OK so finally we can copy that grub.cfg to the mounted nbd partition and hope that works.

Editing your Vagrantfile to remove stupid stuff

By default Vagrant boxes enable sharing your directory to the guest through NFS. From a Linux kernel development perspective this is just lunacy. And so I like to disable it. By default then Debian uses this for its sync thing

  config.vm.synced_folder ".", "/vagrant", type: "nfs", nfs_version: "4", nfs_udp: false

Replace this with the more sane which disables this:

  config.vm.synced_folder './', '/vagrant', type: '9p', disabled: true, accessmode: "mapped", mount: false

You may also want to edit the config.vm.post_up_message with whatever.

  config.vm.post_up_message = "this is kernel build for send bug reports to ignore@ignore.org"

Example network name resolution

Most distros use udev for consistent names for networking interfaces. If you just want to get a box out which will work fast the best way is to just append to your GRUB kernel parameter:

GRUB_CMDLINE_LINUX_DEFAULT="net.ifnames=0 biosdevname=0"

Example network DHCP fix

On a basic debian console install, so where no Network Manager is installed, you want to just have something simply like this, after testing that the default network name that comes up is eth0:

# cat /etc/network/interfaces
# interfaces(5) file used by ifup(8) and ifdown(8)
# Include files from /etc/network/interfaces.d:
source-directory /etc/network/interfaces.d

# The loopback network interface
auto lo
iface lo inet loopback

# The primary network interface
allow-hotplug eth0
iface eth0 inet dhcp

Ensuring ssh works

You will want to ensure the user ~vagrant has a .ssh/ directory with chmod 700 permissions and the vagrant ssh key installed by default. When vagrant detects this a new one random one is replaced.
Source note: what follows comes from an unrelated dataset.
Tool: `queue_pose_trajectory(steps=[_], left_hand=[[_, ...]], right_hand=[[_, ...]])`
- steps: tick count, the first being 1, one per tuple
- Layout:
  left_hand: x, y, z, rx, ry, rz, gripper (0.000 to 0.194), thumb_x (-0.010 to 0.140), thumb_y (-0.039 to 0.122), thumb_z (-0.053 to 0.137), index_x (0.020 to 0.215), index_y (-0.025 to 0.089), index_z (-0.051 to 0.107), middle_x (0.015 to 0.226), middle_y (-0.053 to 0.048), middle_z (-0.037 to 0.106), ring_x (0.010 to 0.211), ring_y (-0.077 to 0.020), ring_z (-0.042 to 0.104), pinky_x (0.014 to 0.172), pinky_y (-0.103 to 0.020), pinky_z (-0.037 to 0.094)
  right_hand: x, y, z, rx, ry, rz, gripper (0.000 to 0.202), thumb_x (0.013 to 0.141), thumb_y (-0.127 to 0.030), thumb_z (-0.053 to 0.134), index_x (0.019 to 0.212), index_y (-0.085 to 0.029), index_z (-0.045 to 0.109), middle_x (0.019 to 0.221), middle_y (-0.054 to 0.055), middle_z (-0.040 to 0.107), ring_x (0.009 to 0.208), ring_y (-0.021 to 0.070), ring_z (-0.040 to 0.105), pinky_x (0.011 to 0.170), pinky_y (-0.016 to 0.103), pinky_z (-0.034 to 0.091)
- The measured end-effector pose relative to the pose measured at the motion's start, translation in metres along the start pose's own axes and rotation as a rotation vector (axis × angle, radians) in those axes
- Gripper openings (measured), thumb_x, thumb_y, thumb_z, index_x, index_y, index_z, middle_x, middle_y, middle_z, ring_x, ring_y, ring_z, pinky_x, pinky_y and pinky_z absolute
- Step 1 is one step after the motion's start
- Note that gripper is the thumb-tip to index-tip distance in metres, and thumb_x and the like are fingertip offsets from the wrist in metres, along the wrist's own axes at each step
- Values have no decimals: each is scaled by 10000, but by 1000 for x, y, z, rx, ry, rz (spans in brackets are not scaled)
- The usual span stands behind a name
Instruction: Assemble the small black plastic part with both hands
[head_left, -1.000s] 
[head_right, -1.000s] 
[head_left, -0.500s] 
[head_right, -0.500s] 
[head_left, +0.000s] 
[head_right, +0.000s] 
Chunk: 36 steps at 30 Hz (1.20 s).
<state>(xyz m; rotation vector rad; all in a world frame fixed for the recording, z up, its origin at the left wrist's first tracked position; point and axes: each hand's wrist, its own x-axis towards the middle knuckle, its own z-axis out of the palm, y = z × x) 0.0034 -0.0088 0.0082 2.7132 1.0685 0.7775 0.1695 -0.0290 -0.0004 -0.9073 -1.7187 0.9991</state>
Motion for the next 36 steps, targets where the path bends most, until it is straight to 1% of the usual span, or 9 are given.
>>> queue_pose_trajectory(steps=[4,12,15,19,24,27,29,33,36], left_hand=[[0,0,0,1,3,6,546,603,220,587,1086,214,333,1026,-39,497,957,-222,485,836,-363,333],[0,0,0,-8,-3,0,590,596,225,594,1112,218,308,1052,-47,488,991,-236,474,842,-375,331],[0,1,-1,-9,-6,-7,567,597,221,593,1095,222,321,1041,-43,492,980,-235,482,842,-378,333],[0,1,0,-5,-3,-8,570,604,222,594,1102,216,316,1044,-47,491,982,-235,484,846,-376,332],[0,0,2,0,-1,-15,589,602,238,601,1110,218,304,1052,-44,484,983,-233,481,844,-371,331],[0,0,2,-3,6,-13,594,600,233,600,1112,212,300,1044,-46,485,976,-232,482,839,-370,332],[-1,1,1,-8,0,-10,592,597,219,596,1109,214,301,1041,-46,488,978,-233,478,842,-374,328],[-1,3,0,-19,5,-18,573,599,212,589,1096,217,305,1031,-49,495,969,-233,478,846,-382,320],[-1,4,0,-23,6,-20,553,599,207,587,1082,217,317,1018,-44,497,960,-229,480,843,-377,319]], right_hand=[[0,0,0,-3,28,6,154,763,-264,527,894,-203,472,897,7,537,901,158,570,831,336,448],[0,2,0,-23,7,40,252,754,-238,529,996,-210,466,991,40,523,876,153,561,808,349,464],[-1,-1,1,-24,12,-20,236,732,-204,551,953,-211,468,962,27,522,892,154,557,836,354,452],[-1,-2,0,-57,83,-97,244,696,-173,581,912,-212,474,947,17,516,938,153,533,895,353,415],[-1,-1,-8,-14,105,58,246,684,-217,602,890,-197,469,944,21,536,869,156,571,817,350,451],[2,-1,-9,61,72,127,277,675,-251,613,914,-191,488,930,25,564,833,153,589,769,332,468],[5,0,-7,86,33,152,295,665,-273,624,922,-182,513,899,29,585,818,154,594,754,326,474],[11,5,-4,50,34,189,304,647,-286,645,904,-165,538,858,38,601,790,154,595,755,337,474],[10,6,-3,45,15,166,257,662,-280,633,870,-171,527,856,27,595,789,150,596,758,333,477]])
https://github.com/hashicorp/vagrant/tree/main/keys

So just do:

mkdir .ssh
chmod 700 .ssh
echo ssh-rsa AAAAB3NzaC1yc2EAAAABIwAAAQEA6NF8iallvQVp22WDkTkyrtvp9eWW6A8YVr+kz4TjGYe7gHzIw+niNltGEFHzD8+v1I2YJ6oXevct1YeS0o9HZyN1Q9qgCgzUFtdOKLv6IedplqoPkcmF0aYet2PkEDo3MlTBckFXPITAMzF8dJSIFo9D8HfdOV0IAdx4O7PtixWKn5y2hMNG0zQPyUecp4pzC6kivAIhyfHilFR61RGL+GPXQ2MWZWFYbAGjyiYJnAmCP3NOTd0jMZEnDkbUvxhMmBYSdETk1rRgm+R4LOzFUGaHqHDLKLX+FIPKcF96hrucXzcWyLbIbEgE98OHlnVYCzRdK8jlqm8tehUc9c9WhQ== vagrant insecure public key >> authorized_keys

Creating the Vagrant new box file tarball

To create the box file you just tar it up. Assuming you want maximum compression:

tar -cvf ../mcgrof-20220629.box box.img metadata.json Vagrantfile -I "gzip --best"

You can now upload this box on the Vagrant cloud and use it with the nice shorthands provided.

A fresh install

To try to save the most amount of space you want to do a fresh install. This section documents how to do that.

First you'd install a guest using virt-install, an example script which you can extend to your own needs is the virt-install-demo.sh. There are a a series of adjustments that needed to be made for guests to work for older kernel releases, should you need that. This is all documented below.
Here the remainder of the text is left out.